For the record, I hate the UPN reject label. UPN was a legitimate network and one of the few that actually programmed shows for urban audiences unlike the other broadcast networks. Is it a reject because it aired on UPN or is it a reject because it's an urban comedy? It can't be a reject because it was a short-lived series. I don't recall anyone calling Firefly or Arrested Development FOX rejects.

Still, the notion of favortism for Malcolm and Eddie over Diff'rent Strokes isn't true, at least from my perspective. I think the St. Louis-based sitcom is less expensive than the New York-based one to air.

The countdown towards digital television continues. The general public has been aware of it for about a few months. They've should have been aware of it for about a decade now. I think the government should have been educating the public earlier than they have. Digital television will become the standard in under a year, though the standard was known for about a decade. There's going to be a mad dash to get the converter boxes which comes out in a few months for those without the funds to buy a new television. HDTVs will hopefully be marked down enough so they could be bought by those of modest means as well.

Still, the complaint of the television industry advertising the digital switchover too much is laughable. I don't think they're doing enough. The $40 coupons are a start. I'd like to know more about the station number changes for some networks, exactly WHY we're going digital (yes, digital pictures are pretty, but they haven't explained WHY we're going digital), and exactly how each affiliate will broadcast their newfound channel spaces (the whole subchannel schemes will make new channels that could air anything). The general public is still in the dark about those aspects of digital television. DTV Answers is one place to learn.

TV One is about five years old. They're still a fairly new network, and as such, people want them to "pick up the pace." TV One is still working with a small yearly budget, picking up what they can, and basically make it on their own, and I respect that.
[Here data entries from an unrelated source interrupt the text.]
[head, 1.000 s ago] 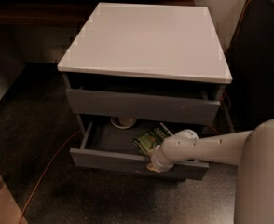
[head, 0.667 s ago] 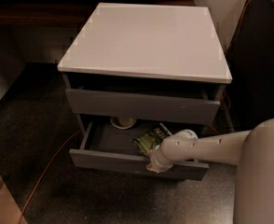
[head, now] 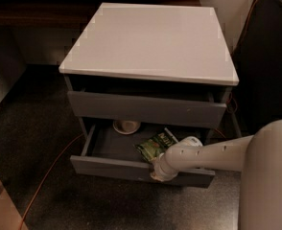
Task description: Pick green jalapeno chip bag from middle drawer and place on counter
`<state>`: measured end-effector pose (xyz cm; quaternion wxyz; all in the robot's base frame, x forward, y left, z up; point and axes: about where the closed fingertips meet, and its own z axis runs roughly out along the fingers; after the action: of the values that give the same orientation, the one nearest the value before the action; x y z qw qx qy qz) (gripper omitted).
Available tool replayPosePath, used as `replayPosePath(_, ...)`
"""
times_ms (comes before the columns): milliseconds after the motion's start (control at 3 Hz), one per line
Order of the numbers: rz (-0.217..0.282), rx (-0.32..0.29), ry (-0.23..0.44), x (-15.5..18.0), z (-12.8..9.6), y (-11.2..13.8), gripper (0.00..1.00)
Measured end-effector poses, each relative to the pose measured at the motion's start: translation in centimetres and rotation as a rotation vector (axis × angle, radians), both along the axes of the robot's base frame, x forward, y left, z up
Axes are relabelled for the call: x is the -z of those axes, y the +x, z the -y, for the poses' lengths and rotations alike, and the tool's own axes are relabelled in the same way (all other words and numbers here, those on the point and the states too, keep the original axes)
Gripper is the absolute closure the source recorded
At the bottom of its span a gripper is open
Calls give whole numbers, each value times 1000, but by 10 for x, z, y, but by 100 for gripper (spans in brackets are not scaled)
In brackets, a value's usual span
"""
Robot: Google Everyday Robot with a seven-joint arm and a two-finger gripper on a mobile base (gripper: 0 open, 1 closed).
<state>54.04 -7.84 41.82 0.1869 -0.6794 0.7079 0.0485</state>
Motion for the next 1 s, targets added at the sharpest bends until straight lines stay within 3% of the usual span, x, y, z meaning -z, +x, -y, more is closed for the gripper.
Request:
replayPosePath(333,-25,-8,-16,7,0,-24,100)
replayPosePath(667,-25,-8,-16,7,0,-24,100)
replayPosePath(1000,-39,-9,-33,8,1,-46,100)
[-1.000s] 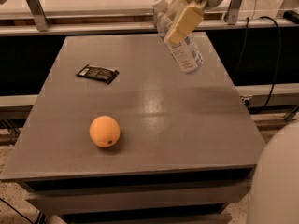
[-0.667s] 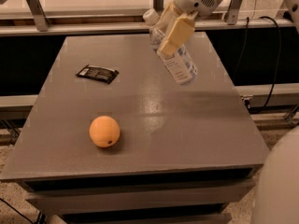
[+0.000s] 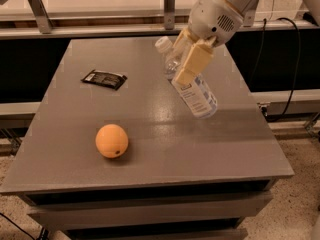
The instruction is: Knock blue plastic bottle over
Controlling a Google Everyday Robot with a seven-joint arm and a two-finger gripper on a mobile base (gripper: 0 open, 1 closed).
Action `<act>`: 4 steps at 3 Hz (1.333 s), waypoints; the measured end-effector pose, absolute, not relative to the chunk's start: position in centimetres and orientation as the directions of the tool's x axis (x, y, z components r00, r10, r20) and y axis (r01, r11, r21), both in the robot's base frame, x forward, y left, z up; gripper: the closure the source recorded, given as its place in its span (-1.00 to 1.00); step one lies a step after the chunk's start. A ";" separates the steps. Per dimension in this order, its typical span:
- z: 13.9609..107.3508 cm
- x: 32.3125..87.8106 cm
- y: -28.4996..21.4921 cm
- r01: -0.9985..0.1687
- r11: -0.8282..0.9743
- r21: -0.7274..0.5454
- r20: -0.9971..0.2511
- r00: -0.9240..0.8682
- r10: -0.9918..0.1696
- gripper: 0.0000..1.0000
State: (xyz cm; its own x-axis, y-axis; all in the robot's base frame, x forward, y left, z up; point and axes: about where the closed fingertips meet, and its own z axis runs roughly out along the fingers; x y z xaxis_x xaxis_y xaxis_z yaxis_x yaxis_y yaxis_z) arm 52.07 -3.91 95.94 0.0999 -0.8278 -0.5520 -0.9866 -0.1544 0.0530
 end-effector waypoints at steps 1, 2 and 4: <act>94.2 51.7 -3.5 -0.983 -0.156 0.093 -0.514 0.087 -0.853 1.00; 92.5 52.1 -2.9 -0.982 -0.151 0.116 -0.453 0.083 -0.887 0.65; 91.0 52.6 -4.3 -0.983 -0.106 0.153 -0.421 0.032 -0.906 -0.27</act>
Offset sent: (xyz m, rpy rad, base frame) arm -0.0699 -0.0372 -0.0495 -0.3930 0.3088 0.1876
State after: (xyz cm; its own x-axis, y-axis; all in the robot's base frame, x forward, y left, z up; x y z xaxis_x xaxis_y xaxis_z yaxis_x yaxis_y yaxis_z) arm 52.61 -4.26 90.95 0.0321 -0.9064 -0.4212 -0.9826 -0.1057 0.1527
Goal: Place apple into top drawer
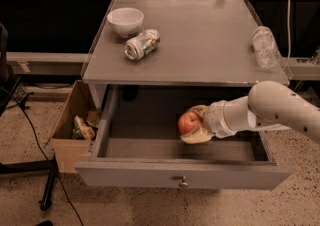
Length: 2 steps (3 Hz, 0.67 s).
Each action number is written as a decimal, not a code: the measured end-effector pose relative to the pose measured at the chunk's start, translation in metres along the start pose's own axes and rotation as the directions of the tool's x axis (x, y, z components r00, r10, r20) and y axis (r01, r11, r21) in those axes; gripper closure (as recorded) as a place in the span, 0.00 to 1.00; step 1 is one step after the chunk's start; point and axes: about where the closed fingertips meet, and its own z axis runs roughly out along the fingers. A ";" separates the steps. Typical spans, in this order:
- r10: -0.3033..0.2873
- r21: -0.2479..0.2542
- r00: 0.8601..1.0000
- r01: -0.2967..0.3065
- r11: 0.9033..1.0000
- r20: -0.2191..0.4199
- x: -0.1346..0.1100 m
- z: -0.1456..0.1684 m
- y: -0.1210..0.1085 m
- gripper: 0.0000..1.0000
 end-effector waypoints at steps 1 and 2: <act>-0.029 -0.009 0.998 0.029 1.000 -0.050 0.013 0.051 -0.015 1.00; -0.036 -0.006 0.998 0.036 0.999 -0.050 0.019 0.064 -0.020 1.00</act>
Offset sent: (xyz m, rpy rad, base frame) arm 0.0359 0.0252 -0.0508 -0.0687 -0.0064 0.0081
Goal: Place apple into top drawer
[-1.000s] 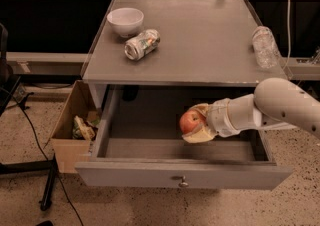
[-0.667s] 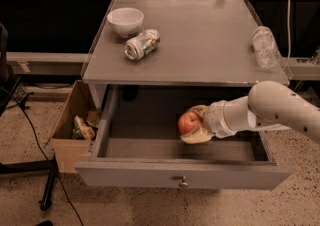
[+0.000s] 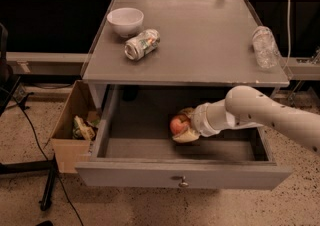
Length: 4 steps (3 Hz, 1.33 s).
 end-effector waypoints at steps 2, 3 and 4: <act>-0.028 0.014 0.999 0.027 1.000 0.030 0.009 0.028 -0.007 1.00; -0.033 0.008 0.999 0.033 0.999 0.035 0.009 0.032 -0.007 1.00; -0.033 0.008 0.999 0.033 0.999 0.035 0.009 0.032 -0.007 0.81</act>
Offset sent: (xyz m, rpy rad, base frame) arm 0.0204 0.0057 -0.0281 0.0276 -0.0513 0.0117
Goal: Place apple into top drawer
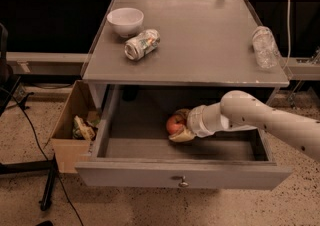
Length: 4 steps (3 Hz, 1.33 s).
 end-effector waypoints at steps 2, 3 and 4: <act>0.000 0.000 1.000 0.000 1.000 0.000 0.000 0.000 0.000 0.28; 0.000 0.000 1.000 0.000 1.000 0.000 0.000 0.000 0.000 0.03; 0.000 0.000 1.000 0.000 1.000 0.000 0.000 0.000 0.000 0.00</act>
Offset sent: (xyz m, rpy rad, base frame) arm 0.0000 0.0000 0.0000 0.0000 0.0000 0.0001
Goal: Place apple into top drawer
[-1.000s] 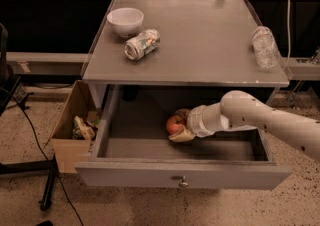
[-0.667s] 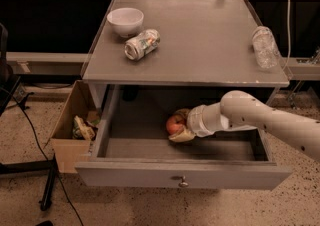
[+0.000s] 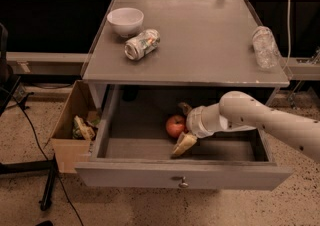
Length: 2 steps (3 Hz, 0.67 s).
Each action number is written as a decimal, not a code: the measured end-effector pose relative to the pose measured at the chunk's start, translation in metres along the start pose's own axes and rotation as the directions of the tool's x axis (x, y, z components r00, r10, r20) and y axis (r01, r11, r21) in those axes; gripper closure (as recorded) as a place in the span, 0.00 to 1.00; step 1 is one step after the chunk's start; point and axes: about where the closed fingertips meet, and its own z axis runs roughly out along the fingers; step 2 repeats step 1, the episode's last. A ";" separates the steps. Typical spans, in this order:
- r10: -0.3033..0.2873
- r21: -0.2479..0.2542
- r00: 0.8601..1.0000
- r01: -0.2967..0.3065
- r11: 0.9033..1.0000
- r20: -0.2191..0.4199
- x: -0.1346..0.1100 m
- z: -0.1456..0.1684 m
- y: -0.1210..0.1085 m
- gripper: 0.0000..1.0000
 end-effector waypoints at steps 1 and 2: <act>0.000 0.000 1.000 0.000 1.000 0.000 0.000 0.000 0.000 0.00; 0.000 0.000 1.000 0.000 1.000 0.000 0.000 0.000 0.000 0.00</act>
Offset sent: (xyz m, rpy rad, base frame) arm 0.0000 0.0000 0.0000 0.0000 0.0000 0.0000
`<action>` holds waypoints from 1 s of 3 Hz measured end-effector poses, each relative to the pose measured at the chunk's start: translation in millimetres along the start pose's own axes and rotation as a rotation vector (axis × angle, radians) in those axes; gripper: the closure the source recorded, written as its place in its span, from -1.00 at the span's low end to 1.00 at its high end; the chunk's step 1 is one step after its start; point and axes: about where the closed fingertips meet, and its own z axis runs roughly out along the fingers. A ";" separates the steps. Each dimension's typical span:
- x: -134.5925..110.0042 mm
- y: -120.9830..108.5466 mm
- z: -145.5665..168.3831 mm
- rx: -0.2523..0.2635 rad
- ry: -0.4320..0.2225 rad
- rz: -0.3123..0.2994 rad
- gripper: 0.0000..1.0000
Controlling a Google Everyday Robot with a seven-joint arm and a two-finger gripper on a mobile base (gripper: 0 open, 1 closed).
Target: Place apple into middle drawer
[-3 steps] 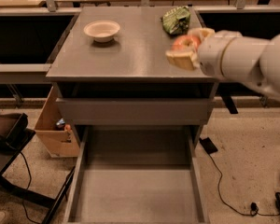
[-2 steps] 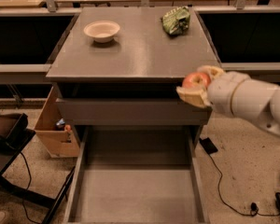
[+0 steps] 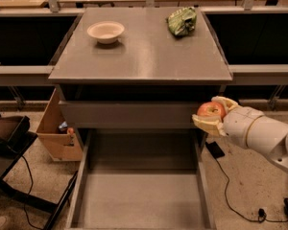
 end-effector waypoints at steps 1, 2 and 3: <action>7.6 9.7 11.6 -0.016 0.001 0.017 1.00; 63.2 63.1 39.5 -0.050 -0.007 0.129 1.00; 123.7 129.3 71.1 -0.107 0.003 0.230 1.00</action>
Offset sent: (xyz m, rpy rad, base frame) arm -0.0399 0.0836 -0.2027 0.3001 0.1815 -0.0179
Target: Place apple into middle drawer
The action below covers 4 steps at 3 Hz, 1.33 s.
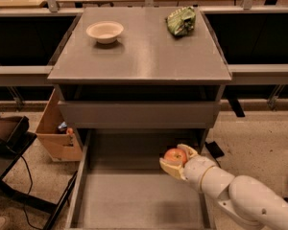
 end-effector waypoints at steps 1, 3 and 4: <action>54.5 40.9 41.9 -0.065 -0.001 0.029 1.00; 133.8 75.8 118.1 -0.182 0.003 -0.003 1.00; 157.7 80.7 143.0 -0.239 0.028 -0.032 1.00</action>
Offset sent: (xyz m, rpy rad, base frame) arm 0.0025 0.1094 -0.1953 0.0596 0.0310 0.1766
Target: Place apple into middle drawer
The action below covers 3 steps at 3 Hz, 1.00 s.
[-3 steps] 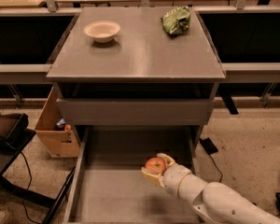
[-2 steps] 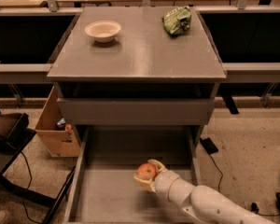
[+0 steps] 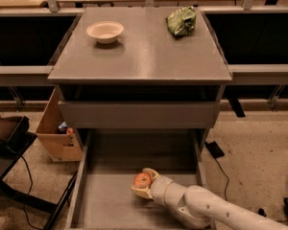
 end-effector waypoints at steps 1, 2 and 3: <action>14.9 -0.2 15.7 -0.040 0.022 -0.018 1.00; 24.8 -0.2 26.0 -0.067 0.036 -0.030 1.00; 28.4 -0.1 29.8 -0.077 0.041 -0.035 0.93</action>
Offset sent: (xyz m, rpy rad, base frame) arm 0.0107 0.0125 -0.0436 -0.0384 0.0242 0.0947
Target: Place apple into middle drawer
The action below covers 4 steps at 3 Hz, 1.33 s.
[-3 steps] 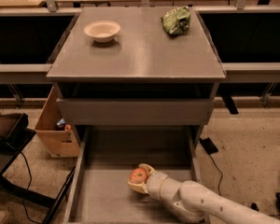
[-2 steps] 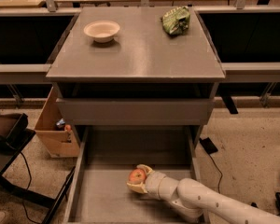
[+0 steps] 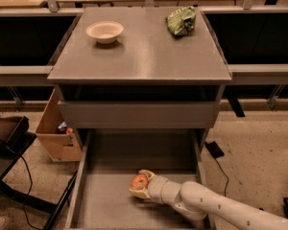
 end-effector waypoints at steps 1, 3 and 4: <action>0.0 0.0 0.0 0.000 0.000 0.000 0.47; 0.0 0.1 0.1 0.000 0.000 0.000 -0.46; 0.0 0.1 0.1 0.000 0.000 0.000 -0.92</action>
Offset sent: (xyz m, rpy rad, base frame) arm 0.0000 0.0000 0.0000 0.0000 0.0000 0.0000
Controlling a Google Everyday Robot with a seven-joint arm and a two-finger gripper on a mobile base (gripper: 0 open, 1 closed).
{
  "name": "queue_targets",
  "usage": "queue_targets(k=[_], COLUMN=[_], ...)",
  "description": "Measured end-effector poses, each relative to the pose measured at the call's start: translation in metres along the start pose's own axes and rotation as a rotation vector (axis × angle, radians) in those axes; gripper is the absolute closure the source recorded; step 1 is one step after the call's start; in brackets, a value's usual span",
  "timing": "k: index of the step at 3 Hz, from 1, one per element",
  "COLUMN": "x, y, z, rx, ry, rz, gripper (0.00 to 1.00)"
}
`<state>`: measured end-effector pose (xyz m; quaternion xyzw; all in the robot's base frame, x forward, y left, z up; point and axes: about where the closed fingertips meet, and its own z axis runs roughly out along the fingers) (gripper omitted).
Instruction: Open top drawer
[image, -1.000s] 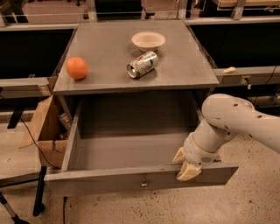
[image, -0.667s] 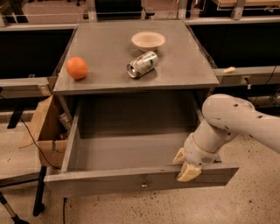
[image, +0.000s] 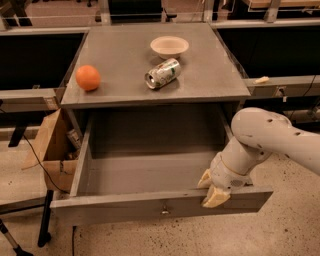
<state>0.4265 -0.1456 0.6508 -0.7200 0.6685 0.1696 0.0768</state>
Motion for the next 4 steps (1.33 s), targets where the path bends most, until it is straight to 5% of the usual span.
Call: queue_targets(k=[2, 3, 4], x=[-0.0005, -0.0008, -0.0008], y=[0.0001, -0.0021, -0.0021], z=[-0.0005, -0.0026, -0.0026], rx=[0.007, 0.021, 0.021], ry=[-0.006, -0.004, -0.004], rz=[-0.001, 0.01, 0.01], gripper=[0.15, 0.0, 0.0])
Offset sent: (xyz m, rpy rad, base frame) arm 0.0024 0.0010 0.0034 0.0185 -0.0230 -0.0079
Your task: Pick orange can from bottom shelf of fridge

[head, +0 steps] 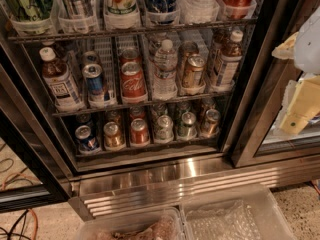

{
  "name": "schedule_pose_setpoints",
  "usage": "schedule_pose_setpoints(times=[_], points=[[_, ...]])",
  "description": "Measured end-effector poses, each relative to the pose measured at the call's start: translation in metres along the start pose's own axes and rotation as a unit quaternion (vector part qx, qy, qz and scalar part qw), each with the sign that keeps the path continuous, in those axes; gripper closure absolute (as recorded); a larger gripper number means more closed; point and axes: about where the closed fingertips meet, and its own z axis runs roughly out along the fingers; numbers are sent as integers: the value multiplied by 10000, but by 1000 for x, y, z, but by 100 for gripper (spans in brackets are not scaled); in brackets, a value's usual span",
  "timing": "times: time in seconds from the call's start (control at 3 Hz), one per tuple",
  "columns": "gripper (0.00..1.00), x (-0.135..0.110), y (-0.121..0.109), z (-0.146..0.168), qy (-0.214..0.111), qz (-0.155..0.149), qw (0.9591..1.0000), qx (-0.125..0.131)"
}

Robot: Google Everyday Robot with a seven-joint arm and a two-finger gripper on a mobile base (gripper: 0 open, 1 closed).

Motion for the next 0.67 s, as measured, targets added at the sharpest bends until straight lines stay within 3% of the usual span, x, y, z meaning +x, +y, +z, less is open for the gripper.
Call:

While it would be nice of TV One to pick up a high-profile urban sitcom like The Jeffersons or even something the caliber of OZ, Soul Food, or The Wire, but shows like that are fairly expensive to pick up. You work with what you've got to get what you need later on. That's something my grandma used to tell me. I miss her so much. TV One doesn't have access to the resources BET does, but, then again, neither does BET. They do have the financial backbone of Viacom, but Viacom will only give them so much. BET's kind of like Cartoon Network in that aspect. Both are owned by powerful entertainment conglomerates (BET's owned by Viacom while Cartoon Network's owned by Time Warner) and both usually are alone in the world and largely on their own with little to no help from their parents. It's strange, but the more people take a closer look, the more they see the bigger picture. Maybe even on digital television.

If they get it.

1 comment:

VWG said...

Dude, you are still younger than the majority of my siblings. So, repeat after me:


I think another problem with certain channels it their placement. My cable didn't get TV One until just recently. And it's deep in the 100s, back behind a bunch of news and economy channels and right infront of the channels you have to pay extra for. I think people stop surfing when they see five different things on the Dow. Sadly, Boomerange is right up there beside it..

I kinda came to this conclusion after they moved TNT. CN, TBS, and TNT use to be right beside eachother in the 20s. Then they moved TNT to the very last channel we had, between the the style channels and PBS. I'd forget about that channel for weeks. But in our last update (when we got TV One), they moved it back to the 20s and I finally remember to catch Law and Order. There's hardly any reason to go pass it anymore.